··· TASK INPUT ···
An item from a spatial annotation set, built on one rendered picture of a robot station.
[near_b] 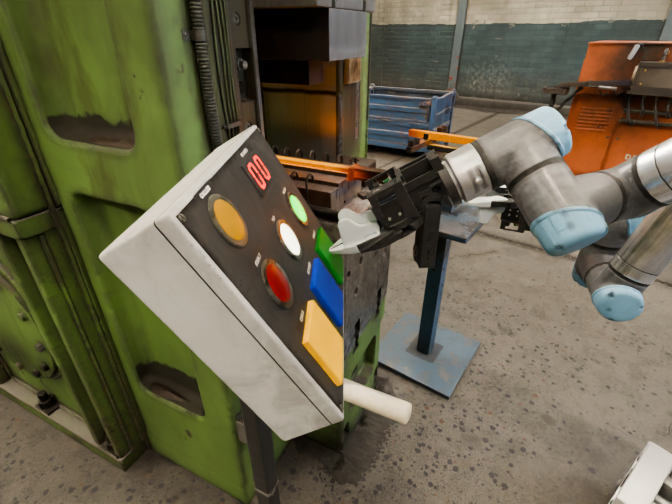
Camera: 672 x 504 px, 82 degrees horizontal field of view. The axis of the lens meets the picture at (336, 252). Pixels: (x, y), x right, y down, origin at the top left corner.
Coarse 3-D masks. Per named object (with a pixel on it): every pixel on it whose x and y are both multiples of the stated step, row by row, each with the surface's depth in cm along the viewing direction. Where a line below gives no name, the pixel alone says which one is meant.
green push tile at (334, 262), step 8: (320, 232) 62; (320, 240) 60; (328, 240) 64; (320, 248) 58; (328, 248) 62; (320, 256) 58; (328, 256) 60; (336, 256) 64; (328, 264) 59; (336, 264) 62; (336, 272) 60; (336, 280) 60
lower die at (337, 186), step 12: (288, 156) 118; (288, 168) 108; (300, 168) 107; (312, 168) 105; (300, 180) 102; (324, 180) 100; (336, 180) 100; (300, 192) 99; (312, 192) 97; (324, 192) 95; (336, 192) 98; (348, 192) 105; (312, 204) 99; (324, 204) 97; (336, 204) 99
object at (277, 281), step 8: (272, 264) 42; (272, 272) 41; (280, 272) 42; (272, 280) 40; (280, 280) 41; (272, 288) 39; (280, 288) 41; (288, 288) 43; (280, 296) 40; (288, 296) 42
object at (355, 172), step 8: (280, 160) 110; (288, 160) 109; (296, 160) 109; (304, 160) 109; (328, 168) 104; (336, 168) 103; (344, 168) 102; (352, 168) 101; (360, 168) 101; (368, 168) 101; (376, 168) 101; (352, 176) 101; (360, 176) 102; (368, 176) 101; (384, 176) 99
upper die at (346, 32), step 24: (264, 24) 83; (288, 24) 81; (312, 24) 78; (336, 24) 80; (360, 24) 89; (264, 48) 85; (288, 48) 83; (312, 48) 81; (336, 48) 82; (360, 48) 92
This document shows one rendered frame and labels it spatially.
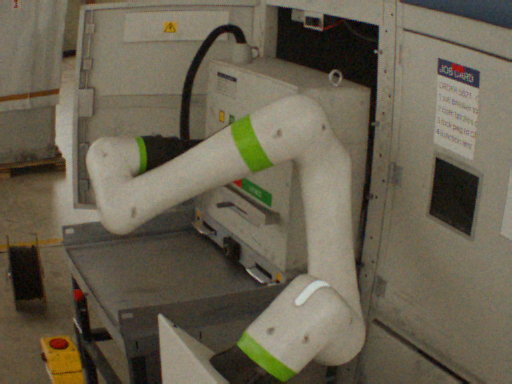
···
**PROMPT:**
Wherever a line in the records contains the word "object", copy that line.

**SOLUTION TO THIS EXERCISE:**
Coarse 3-D masks. Per named object (with a pixel on it): every pixel on it whose x and y are both multiples of the stated step, row by row, each with the surface's depth in cm along the viewing direction. Where a line below gives no name, the pixel alone says which one is meant.
object at (277, 281), step 8: (272, 264) 42; (272, 272) 41; (280, 272) 42; (272, 280) 40; (280, 280) 41; (272, 288) 39; (280, 288) 41; (288, 288) 43; (280, 296) 40; (288, 296) 42
object at (355, 172), step 8: (280, 160) 110; (288, 160) 109; (296, 160) 109; (304, 160) 109; (328, 168) 104; (336, 168) 103; (344, 168) 102; (352, 168) 101; (360, 168) 101; (368, 168) 101; (376, 168) 101; (352, 176) 101; (360, 176) 102; (368, 176) 101; (384, 176) 99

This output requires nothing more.